Mesentericin Y105 is a 37 amino acid class IIa bacteriocin produced by Leuconostoc mesenteroides Y105 (Morisset et al., 2004). The structural gene encoding mesentericin Y105 designated mesY is located on a 35-kb plasmid (pHY30). All genes responsible for mesentericin Y105 production are organized in an operon like fashion constituting five ORFs (figure 1.5b). Each cluster, however, formed a separate operon that was surprisingly transcribed in a different and opposite direction from the other (Fremaux et al., 1995). The immunity gene (mesI) is situated directly downstream from mesY. A unique feature of these gene clusters was the presence of a stem loop structure, downstream from mesI. This structure is believed to be the terminator flanking mesI gene (Morisset et al., 2004). Three additional ORFs have also been located and have been termed mesC, mesD and mesE. MesD resembled atypical ATP-dependent transporter, while mesE encodes for the accessory protein that acts as a membrane anchor and assists the transporter protein. The function of mesC however, remains unknown (Fremaux et al., 1995).

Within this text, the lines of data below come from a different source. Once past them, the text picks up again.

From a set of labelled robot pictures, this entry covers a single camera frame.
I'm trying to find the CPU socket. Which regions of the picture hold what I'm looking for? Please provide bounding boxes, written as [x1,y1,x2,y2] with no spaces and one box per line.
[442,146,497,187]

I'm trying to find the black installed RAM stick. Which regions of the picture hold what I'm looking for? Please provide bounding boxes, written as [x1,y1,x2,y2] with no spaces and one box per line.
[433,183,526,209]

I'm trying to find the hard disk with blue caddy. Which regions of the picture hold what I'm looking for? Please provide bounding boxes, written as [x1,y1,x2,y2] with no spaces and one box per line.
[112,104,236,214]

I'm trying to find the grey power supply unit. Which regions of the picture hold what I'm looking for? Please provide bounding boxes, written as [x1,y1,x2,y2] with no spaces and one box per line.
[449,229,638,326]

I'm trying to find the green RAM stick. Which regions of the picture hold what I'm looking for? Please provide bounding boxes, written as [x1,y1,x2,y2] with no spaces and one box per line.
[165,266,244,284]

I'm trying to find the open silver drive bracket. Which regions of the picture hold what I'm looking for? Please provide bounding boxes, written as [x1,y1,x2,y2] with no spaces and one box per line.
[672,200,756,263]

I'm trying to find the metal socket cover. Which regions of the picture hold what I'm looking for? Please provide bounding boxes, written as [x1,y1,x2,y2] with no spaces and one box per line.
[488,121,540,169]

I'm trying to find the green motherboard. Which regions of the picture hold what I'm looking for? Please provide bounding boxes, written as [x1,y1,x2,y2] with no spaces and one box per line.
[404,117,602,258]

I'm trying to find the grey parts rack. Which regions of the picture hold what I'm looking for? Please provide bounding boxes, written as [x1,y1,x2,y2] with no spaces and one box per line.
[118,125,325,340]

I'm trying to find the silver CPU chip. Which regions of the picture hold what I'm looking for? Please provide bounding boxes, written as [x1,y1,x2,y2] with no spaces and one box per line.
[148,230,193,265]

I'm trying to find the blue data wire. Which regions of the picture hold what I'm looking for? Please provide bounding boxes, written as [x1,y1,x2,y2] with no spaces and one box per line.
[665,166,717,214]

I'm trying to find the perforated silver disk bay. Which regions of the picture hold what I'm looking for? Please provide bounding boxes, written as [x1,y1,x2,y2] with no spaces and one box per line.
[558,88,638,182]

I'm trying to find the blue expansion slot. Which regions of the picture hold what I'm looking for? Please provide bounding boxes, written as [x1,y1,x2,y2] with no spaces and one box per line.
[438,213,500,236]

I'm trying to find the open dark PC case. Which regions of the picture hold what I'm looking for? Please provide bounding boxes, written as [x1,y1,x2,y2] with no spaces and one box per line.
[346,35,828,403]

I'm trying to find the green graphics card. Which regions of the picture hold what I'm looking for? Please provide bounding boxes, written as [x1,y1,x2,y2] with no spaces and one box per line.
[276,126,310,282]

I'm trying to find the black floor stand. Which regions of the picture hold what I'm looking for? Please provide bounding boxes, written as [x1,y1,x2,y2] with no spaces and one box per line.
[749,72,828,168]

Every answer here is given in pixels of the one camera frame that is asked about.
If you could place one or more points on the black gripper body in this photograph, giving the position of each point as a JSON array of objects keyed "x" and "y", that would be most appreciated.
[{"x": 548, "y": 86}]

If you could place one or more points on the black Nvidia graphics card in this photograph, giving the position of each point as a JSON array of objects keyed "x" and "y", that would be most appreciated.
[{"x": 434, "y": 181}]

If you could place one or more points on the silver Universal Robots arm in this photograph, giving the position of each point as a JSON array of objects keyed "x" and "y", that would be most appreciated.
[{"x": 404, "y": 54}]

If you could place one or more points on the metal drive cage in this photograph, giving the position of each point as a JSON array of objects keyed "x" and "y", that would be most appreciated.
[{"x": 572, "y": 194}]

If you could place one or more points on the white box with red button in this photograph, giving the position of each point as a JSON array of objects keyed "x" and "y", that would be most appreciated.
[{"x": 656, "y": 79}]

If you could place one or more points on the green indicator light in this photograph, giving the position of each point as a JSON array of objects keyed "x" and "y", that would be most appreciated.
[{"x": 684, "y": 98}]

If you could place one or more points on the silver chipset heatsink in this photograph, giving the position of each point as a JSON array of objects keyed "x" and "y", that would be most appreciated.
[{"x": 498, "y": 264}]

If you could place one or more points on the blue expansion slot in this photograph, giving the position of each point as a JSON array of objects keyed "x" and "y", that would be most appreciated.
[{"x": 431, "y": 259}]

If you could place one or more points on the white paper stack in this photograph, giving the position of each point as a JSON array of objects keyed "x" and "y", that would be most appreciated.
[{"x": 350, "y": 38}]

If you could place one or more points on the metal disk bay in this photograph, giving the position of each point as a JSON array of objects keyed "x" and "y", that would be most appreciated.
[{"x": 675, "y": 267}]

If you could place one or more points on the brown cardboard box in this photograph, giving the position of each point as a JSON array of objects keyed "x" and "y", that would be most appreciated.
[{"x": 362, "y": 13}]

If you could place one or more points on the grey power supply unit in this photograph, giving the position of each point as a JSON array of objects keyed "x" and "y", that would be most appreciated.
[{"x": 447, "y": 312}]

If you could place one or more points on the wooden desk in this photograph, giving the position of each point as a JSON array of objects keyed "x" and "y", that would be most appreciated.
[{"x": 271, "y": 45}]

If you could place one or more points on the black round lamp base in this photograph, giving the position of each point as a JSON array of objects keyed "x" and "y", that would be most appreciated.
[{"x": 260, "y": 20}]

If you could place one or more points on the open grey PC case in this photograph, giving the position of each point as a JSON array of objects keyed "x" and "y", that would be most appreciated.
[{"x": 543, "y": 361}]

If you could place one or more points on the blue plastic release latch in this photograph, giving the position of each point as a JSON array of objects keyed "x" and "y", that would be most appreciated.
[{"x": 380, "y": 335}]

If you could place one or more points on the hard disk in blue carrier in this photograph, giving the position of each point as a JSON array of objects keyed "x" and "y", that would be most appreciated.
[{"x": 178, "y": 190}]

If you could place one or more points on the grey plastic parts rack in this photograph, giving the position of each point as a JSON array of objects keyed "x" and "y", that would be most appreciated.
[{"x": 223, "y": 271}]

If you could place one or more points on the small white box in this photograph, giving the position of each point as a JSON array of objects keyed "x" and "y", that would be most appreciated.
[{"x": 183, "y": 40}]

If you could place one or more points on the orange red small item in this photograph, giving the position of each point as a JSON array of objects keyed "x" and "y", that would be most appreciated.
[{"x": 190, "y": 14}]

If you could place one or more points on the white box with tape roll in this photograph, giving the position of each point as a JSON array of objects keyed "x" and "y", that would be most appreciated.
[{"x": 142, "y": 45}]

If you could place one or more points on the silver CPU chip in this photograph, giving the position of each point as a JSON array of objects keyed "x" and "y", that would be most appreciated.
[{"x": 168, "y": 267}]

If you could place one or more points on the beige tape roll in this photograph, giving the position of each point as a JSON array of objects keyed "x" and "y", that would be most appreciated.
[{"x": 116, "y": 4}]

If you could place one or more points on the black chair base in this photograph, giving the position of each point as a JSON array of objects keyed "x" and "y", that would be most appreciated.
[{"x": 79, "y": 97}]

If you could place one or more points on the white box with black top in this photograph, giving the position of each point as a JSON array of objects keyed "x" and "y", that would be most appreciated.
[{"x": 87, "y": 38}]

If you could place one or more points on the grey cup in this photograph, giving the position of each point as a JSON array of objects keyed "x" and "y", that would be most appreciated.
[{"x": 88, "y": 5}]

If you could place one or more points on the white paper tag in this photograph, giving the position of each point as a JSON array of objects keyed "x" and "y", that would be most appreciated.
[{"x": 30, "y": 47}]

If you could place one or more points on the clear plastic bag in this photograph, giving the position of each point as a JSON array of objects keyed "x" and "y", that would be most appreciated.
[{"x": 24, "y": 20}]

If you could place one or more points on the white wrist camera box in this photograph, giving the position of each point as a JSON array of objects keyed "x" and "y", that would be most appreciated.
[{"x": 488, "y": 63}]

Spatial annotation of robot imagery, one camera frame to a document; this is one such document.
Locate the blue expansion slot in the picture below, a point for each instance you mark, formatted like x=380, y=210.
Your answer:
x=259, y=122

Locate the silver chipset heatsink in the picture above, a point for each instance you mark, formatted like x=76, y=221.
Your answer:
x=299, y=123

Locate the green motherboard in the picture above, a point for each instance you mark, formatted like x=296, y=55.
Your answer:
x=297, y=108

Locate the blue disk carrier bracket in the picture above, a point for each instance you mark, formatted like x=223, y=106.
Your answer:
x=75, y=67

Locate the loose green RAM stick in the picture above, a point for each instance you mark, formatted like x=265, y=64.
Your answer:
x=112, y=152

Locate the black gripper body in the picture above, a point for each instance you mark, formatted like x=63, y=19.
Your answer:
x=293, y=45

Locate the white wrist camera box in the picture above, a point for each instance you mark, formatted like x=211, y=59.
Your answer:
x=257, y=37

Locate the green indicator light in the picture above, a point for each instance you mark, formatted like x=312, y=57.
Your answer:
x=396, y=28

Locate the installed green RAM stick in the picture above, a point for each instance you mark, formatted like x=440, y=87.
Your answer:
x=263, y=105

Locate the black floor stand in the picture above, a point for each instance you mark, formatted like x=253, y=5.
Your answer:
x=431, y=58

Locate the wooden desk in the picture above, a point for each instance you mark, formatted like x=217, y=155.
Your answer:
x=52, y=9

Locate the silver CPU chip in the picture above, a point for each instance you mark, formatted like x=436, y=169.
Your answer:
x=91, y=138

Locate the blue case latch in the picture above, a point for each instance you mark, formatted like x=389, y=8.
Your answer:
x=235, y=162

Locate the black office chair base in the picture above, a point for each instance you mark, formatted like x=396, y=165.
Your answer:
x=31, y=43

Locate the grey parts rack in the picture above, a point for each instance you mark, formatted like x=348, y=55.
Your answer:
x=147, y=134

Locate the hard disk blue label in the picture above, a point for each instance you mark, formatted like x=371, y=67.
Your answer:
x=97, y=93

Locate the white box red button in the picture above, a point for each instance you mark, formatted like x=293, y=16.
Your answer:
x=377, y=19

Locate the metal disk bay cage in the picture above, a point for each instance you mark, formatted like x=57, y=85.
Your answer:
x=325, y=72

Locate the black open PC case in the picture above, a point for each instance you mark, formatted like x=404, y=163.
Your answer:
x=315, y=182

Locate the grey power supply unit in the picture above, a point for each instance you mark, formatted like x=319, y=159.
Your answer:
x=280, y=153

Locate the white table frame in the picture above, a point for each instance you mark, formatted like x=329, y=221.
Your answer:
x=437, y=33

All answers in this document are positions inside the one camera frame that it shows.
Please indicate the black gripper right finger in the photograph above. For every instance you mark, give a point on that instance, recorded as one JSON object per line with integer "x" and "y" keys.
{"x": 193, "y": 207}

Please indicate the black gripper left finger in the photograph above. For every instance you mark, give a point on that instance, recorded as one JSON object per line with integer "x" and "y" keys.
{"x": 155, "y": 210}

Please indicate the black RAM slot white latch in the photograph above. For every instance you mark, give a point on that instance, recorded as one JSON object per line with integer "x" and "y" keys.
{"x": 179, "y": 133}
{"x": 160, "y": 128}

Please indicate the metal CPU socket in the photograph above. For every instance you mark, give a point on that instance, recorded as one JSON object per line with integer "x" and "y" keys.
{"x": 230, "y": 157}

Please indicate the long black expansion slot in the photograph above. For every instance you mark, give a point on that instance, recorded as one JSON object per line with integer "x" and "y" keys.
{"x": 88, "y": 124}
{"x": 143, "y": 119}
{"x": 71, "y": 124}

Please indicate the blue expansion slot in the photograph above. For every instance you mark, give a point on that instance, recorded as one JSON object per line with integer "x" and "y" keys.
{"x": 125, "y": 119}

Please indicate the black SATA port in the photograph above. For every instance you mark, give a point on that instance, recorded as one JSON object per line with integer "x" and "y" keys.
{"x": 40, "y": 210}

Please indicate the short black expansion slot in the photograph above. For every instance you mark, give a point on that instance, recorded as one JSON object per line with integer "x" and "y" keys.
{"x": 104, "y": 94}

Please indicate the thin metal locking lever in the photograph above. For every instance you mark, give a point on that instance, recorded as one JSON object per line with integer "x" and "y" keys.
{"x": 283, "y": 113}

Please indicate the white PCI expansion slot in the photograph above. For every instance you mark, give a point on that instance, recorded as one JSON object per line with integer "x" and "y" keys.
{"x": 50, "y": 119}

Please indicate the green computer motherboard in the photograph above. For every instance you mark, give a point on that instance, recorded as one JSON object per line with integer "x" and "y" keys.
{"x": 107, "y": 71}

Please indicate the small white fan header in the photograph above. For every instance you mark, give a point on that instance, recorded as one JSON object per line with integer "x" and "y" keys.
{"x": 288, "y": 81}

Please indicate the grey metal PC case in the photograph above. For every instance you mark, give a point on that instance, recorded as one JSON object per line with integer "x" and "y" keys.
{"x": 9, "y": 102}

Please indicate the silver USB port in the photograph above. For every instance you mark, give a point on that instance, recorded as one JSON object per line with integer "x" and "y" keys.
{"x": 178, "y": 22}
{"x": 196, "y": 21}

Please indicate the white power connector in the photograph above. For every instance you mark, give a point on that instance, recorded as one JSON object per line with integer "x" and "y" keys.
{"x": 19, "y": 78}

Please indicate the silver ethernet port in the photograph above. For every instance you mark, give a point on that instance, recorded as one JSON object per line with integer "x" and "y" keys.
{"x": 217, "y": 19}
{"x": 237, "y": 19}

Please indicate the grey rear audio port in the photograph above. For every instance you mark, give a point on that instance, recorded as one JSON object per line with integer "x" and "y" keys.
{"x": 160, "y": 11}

A large amount of studies have been conducted on the genes encoding bacteriocins, mesentericin Y105 and leucocin A (Morisset et al., 2004). These revealed the presence of sequence homology between mesI and lcaB. Additional homology was found between mesD and the gene encoding an ATP-dependent transporter for leucocin A (lcaC) (van Belkum &
Stiles, 1995). This raised questions about the similarities existing between mesentericin Y105 and leucocin-A UAL187 both on their antimicrobial activities and structure.
Figure 1.5. Organization of the gene clusters involved in the production and immunity of (a) leucocin A and (b) mesentericin Y105. Open reading frames are represented by arrows with the corresponding colors: bacteriocin pre-peptide (red), immunity genes (black), ABC- transporter (dark blue), product with unidentified function (white). The number of amino acid residues encoded by each ORF is indicated below each arrow. Promoters are represented by green boxes and terminators by red lollipops. With respect to carnobacteriocin B2 and BM1, the same ORFs exist (Ennahar et al., 2000).